The Pruneyard case followed a line of cases beginning in 1946 that saw the pendulum swing from favoring protecting the rights of individuals or groups to protecting the rights of shopping center owners. In Marsh v. Alabama, decided in 1946, the defendant was convicted in Alabama state court of trespass for remaining on the business district of a “company-owned town” to distribute religious literature after being warned to leave. The defendant claimed the conviction violated her First and Fourteenth Amendment rights. On appeal, the U.S. Supreme Court reversed the state court and held the state could not impose criminal punishment for distributing religious literature and the state statute violated the rights granted by the First and Fourteenth Amendments of the U.S. Constitution. In rendering its decision, the U.S. Supreme Court stated “[t]he more an owner, for his advantage, opens up his property for use by the public in general, the more do his rights become circumscribed by the statutory and constitutional rights of those who use it.”
"the California Supreme Court reversed the decision of the California Court of Appeals finding that the provisions of the California constitution permitted the students to exercise their activities as the shopping center. On appeal, the U.S. Supreme Court affirmed the decision of the California Supreme Court and held that the exercise of the rights of free expression did not constitute a taking under the Fifth Amendment and did not constitute a denial of the owner’s property without due process of law under the Fourteenth Amendment."
The review of these cases suggests that Social Media is very much a public space that is owned privately and thus the owners cannot forbid the exercise of free speech.
This same outcome happened in the State of NJ in 1994.
https://www.rcfp.org/new-jersey-shopping-malls-must-allow-protestors-court-rules/
Apparently does not apply to those who advocate a pro-life position
Keeping demonstrators, agitators, solicitors, protestors and proselytizers out of shopping malls is a good thing.
Witness the continued erosion and eventual making of the 1st Amendment (and eventually the Constitution) null-in-void.
Take it to court and watch the liberals tie the logic up in knots. These malls are “common public places” or ‘thoroughfares’, and the courts have determined that the owners could not deny people access to picket or speak. In my mind that is very close to the social media model. Social media sites are public places first and foremost, designed for speech and selling of products. I find it difficult to believe a judge could rule differently in this case.
Would I be surprised? The Left is known for its hypocrisy.
Er, then how could the exercise of the property owners' free expression not to contribute their property to the promotion of those views be a taking?
What a bizarre position the court took. (Pardon my pointing out the obvious, but I am seeing socialist absurdity with new eyes these days.)

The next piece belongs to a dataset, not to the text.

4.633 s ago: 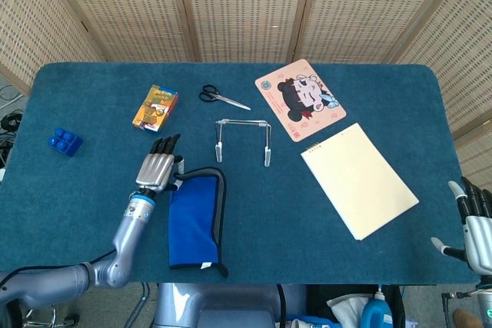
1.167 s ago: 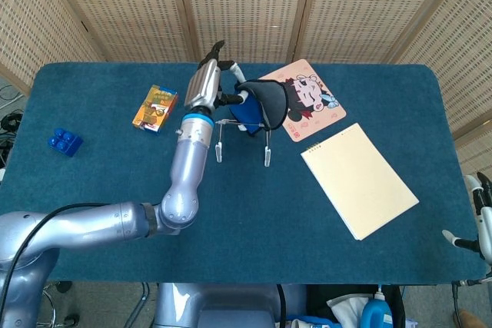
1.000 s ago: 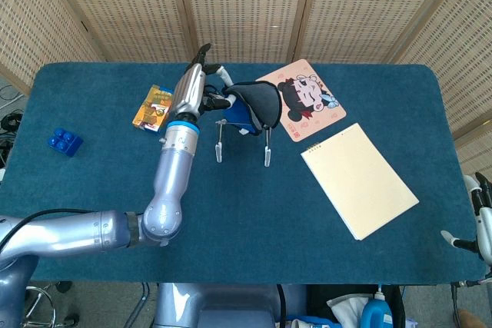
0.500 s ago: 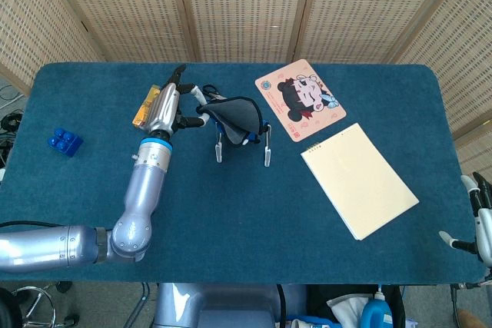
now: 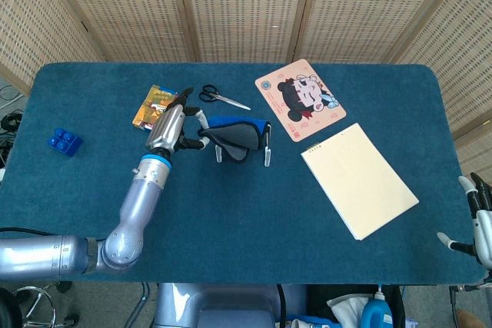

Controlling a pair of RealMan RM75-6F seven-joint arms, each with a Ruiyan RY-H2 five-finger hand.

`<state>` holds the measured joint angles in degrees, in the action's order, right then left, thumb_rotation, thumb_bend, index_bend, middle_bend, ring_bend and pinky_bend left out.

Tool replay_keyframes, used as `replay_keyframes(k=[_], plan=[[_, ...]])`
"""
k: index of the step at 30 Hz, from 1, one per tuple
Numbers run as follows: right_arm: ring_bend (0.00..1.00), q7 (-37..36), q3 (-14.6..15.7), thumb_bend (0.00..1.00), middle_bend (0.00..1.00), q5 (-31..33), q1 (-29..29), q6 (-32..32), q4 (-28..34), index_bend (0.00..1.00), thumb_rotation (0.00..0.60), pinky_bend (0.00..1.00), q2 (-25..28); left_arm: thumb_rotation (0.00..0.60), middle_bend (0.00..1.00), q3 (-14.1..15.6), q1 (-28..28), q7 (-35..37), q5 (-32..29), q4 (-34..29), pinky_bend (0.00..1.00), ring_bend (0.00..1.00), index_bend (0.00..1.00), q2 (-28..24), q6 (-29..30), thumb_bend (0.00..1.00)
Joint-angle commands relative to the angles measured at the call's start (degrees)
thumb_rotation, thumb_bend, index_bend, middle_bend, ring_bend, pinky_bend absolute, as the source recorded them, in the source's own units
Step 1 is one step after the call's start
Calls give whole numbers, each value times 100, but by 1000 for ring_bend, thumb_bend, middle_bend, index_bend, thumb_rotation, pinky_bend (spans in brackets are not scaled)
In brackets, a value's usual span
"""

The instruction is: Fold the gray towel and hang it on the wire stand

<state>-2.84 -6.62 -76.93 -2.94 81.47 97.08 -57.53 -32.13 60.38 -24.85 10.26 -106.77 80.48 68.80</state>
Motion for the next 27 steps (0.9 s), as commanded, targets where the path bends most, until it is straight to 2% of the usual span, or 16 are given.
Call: replay_keyframes(k=[1, 2, 3, 6, 7, 8, 12, 19, 27], plan=[[0, -7, 5, 0, 0, -9, 4, 6, 1, 2, 600, 0, 5, 600, 0, 301, 71, -223, 65, 58, 0, 0, 926, 149, 60, 471], [0, -7, 6, 0, 0, -12, 6, 9, 1, 2, 600, 0, 6, 600, 0, 335, 82, -258, 54, 67, 0, 0, 891, 159, 53, 466], [0, -10, 6, 0, 0, -20, 7, 17, 7, 2, 600, 0, 8, 600, 0, 410, 105, -352, -1, 66, 0, 0, 772, 163, 2, 442], [0, -12, 10, 0, 0, -23, 11, 20, 13, 2, 600, 0, 12, 600, 0, 524, 132, -448, 57, 106, 0, 0, 161, 161, -107, 337], [0, -16, 13, 0, 0, -25, 13, 21, 14, 2, 600, 0, 14, 600, 0, 558, 115, -390, 235, 164, 0, 0, 31, 189, -138, 303], [0, -16, 12, 0, 0, -26, 14, 25, 15, 2, 600, 0, 15, 600, 0, 563, 79, -282, 402, 184, 0, 0, 1, 215, -156, 281], [0, -12, 9, 0, 0, -12, 9, 13, 21, 2, 600, 0, 16, 600, 0, 644, -65, -67, 834, 141, 0, 0, 0, 144, -249, 221], [0, 5, 25, 0, 0, -50, 13, 29, 41, 2, 600, 0, 15, 600, 0, 711, -200, 1, 943, -1, 0, 0, 0, -107, -343, 188], [0, 25, 52, 0, 0, -126, 34, 87, 87, 2, 600, 0, 27, 600, 0, 846, -782, 622, 1724, -302, 0, 0, 0, -589, -352, 179]])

This is when liberals cared about free speech, in a big way, maybe too big, and it was not that long ago. It is a possible attack against social media censorship by using these arguments, and ask yourself - would today’s judges reverse these lefty positions and strengthen property rights, just because they hate Trump? Any Stare Decisis fans out there?
People who keep saying “private property” don’t know these cases.
It was just temporary to kick in the door and shut it behind them.